--- Source information ---

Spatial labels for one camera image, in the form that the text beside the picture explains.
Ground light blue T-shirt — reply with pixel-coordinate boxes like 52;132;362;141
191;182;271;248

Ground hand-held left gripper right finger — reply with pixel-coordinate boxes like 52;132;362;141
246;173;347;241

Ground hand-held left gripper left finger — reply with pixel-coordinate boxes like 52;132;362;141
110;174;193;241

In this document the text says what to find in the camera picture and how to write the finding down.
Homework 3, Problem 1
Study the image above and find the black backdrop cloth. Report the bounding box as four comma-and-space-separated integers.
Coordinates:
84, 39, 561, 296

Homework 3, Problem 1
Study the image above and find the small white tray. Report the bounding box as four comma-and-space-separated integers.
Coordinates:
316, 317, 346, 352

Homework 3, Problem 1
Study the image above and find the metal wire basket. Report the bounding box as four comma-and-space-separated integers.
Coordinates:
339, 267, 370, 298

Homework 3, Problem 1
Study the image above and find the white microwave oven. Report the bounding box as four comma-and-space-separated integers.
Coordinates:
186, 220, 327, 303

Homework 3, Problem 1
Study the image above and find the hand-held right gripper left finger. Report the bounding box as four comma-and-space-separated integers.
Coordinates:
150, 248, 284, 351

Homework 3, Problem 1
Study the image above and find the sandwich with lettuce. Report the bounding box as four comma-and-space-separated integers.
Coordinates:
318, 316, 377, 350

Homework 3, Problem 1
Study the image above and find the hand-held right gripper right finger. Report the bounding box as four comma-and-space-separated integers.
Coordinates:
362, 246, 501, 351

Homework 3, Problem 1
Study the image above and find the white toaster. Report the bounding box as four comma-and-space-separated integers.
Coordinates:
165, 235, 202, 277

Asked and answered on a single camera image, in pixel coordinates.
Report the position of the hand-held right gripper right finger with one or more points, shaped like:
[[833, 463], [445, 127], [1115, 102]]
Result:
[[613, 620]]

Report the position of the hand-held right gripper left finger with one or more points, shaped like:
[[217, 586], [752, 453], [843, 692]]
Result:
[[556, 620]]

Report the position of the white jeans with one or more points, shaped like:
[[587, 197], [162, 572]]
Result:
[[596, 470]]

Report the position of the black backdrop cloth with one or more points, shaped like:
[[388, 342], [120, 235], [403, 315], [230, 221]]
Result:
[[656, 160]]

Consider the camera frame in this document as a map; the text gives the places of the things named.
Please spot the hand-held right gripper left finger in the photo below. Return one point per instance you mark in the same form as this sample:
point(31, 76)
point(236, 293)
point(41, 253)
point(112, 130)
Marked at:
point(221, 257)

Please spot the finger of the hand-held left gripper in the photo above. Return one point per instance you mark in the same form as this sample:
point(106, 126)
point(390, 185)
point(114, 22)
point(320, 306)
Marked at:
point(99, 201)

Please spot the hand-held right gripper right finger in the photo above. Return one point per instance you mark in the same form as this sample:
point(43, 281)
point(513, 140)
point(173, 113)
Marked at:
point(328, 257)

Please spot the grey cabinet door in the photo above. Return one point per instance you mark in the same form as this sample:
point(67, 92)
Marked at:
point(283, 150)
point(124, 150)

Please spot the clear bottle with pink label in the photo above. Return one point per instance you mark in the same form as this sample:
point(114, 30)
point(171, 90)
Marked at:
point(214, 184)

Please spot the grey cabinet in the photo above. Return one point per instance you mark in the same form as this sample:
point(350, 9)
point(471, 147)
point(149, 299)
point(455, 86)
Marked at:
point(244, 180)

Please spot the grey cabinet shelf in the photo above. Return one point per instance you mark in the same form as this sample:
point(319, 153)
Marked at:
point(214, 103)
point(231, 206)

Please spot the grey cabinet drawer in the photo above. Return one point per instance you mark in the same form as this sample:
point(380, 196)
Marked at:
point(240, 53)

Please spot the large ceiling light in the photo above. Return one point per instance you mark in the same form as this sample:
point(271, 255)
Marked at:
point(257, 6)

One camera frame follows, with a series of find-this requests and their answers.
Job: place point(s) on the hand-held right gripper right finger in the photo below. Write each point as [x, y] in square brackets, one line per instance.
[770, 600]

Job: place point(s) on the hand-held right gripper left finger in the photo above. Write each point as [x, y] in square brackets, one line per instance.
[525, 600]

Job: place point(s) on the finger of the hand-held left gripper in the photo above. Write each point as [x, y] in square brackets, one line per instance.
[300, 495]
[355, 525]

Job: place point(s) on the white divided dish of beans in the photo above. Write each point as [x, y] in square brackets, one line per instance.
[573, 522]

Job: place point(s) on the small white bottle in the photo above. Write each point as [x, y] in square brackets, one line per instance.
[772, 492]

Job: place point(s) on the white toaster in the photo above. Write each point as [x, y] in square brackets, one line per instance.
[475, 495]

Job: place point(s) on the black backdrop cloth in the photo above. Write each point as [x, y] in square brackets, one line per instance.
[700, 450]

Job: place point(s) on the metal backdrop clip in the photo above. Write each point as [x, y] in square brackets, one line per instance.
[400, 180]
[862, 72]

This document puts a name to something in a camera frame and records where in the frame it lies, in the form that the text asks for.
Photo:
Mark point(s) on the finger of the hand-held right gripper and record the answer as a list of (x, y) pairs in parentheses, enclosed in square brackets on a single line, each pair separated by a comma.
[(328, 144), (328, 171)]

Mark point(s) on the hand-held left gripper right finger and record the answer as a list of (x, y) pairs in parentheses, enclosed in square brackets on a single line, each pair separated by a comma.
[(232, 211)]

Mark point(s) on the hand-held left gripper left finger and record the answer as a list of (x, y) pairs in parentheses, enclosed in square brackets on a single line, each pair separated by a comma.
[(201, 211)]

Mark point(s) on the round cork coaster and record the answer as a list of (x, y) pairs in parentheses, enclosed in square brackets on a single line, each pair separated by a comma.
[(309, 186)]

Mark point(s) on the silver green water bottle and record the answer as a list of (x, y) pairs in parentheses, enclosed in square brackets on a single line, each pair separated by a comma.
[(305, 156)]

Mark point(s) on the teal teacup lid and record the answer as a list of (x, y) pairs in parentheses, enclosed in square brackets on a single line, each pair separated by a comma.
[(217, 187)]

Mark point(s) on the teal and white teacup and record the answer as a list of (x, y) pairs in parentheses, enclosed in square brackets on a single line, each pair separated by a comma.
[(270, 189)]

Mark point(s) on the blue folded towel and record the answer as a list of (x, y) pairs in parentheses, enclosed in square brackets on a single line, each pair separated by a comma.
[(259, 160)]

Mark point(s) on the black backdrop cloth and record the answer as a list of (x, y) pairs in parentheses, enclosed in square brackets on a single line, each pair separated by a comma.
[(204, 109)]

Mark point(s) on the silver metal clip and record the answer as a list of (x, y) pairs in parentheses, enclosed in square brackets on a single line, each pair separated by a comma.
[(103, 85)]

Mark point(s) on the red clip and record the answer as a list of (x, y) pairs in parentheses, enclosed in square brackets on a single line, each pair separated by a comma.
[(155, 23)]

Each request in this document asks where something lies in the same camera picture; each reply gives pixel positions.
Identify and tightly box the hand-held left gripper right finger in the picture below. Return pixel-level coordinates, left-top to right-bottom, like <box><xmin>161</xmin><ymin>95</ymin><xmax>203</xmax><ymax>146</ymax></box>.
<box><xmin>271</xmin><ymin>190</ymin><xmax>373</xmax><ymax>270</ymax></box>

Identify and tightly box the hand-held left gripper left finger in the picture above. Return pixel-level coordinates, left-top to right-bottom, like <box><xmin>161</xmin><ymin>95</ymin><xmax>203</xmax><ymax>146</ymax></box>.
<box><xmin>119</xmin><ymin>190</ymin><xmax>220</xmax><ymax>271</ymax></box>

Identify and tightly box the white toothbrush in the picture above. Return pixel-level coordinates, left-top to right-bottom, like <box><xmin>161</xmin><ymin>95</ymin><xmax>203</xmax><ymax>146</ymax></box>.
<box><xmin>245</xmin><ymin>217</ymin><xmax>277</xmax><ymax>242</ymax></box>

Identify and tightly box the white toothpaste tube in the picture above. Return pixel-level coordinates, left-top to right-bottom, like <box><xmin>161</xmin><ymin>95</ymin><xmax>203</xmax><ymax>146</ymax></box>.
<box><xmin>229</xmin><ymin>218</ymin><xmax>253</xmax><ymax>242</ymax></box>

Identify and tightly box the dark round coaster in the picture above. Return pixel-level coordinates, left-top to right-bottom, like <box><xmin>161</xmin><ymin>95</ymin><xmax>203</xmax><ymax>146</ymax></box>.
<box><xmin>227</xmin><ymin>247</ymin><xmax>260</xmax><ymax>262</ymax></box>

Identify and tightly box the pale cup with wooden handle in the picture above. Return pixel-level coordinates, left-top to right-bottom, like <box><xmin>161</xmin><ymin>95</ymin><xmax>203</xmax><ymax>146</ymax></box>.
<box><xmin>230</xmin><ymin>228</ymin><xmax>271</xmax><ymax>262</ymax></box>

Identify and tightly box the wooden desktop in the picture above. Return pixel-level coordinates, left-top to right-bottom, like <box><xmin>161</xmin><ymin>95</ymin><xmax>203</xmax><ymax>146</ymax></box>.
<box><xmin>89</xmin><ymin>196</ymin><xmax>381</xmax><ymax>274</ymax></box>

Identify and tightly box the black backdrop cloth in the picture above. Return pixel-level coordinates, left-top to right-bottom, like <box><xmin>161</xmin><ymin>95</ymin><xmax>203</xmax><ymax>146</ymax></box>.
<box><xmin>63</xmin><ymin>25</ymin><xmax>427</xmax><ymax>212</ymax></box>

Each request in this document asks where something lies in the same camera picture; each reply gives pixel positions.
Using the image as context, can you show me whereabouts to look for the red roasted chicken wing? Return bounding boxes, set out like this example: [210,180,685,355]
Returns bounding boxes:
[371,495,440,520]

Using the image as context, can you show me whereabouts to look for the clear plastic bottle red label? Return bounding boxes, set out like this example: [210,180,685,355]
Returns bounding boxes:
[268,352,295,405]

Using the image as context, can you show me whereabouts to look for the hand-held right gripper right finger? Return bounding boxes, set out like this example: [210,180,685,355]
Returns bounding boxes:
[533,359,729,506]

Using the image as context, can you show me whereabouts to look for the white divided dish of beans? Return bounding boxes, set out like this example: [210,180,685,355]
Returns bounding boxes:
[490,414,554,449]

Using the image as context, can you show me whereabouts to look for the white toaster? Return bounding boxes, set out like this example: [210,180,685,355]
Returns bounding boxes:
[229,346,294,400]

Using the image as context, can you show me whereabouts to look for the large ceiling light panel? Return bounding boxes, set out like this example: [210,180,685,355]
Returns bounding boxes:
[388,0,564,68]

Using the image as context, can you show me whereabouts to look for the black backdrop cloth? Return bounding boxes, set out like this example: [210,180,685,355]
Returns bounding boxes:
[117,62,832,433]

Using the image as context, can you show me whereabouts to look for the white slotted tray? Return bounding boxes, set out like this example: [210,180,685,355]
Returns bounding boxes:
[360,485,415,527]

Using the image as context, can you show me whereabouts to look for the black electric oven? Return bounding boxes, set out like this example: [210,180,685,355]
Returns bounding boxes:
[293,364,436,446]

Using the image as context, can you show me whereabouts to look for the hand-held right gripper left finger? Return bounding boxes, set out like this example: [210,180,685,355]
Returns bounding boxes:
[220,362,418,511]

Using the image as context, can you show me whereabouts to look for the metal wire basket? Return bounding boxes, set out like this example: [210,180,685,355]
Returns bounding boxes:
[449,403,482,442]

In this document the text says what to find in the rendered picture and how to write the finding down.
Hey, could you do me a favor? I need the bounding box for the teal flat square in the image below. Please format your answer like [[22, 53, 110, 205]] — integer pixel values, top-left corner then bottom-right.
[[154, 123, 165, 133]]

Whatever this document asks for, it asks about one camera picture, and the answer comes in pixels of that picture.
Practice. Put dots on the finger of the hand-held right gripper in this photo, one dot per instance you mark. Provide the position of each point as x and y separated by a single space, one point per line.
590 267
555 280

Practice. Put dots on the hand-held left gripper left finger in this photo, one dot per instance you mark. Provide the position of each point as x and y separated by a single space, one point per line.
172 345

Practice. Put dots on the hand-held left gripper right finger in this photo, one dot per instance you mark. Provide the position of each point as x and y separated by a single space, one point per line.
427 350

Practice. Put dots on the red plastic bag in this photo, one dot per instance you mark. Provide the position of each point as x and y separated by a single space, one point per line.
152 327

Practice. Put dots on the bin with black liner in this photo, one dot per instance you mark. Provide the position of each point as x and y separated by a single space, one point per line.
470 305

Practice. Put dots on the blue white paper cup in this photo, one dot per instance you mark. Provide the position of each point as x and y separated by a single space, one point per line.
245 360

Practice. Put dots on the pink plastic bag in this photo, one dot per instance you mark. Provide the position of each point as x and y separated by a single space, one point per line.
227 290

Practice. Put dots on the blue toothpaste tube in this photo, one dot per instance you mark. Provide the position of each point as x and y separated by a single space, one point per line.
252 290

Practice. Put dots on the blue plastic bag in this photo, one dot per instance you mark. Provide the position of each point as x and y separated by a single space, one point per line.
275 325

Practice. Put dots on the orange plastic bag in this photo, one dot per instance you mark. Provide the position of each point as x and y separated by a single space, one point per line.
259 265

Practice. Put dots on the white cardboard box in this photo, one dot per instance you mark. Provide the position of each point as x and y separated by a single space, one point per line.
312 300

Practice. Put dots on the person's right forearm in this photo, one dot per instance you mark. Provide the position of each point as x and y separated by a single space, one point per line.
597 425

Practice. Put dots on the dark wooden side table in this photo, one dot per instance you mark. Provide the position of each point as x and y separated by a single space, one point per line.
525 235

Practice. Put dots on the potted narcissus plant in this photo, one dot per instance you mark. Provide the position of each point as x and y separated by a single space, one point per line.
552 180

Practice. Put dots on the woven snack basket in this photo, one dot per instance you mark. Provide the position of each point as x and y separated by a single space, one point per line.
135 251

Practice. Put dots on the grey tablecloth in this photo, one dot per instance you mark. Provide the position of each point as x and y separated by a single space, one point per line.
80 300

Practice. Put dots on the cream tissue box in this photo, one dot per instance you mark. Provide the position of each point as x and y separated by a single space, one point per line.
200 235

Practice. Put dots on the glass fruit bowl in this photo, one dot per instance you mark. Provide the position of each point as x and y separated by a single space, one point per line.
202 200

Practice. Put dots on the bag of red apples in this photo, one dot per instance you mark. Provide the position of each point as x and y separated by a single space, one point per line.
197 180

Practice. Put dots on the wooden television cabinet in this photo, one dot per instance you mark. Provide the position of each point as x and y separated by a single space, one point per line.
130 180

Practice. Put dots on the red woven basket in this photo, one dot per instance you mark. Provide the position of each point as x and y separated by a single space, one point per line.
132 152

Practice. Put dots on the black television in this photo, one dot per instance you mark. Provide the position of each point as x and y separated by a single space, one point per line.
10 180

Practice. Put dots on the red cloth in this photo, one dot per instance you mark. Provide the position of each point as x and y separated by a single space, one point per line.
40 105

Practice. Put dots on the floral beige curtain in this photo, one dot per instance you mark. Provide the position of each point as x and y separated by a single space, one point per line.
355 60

---

Exercise:
The answer is the run of lines that starts at the one containing "Practice. Put dots on the bag" and ends at the last line of the material, reproduced exactly.

Answer for this exercise:
Practice. Put dots on the bag of red apples in this photo, one dot per instance you mark. Provide the position of each point as x and y separated by a single space, one point per line.
197 180

Practice. Put dots on the wooden television cabinet in this photo, one dot per instance you mark. Provide the position of each point as x and y separated by a single space, one point per line.
130 180

Practice. Put dots on the red woven basket in this photo, one dot per instance you mark. Provide the position of each point as x and y separated by a single space, one point per line.
132 152

Practice. Put dots on the black television in this photo, one dot per instance you mark. Provide the position of each point as x and y separated by a single space, one point per line.
10 180

Practice. Put dots on the red cloth in this photo, one dot per instance you mark. Provide the position of each point as x and y separated by a single space, one point per line.
40 105

Practice. Put dots on the floral beige curtain in this photo, one dot per instance you mark. Provide the position of each point as x and y separated by a single space, one point per line.
355 60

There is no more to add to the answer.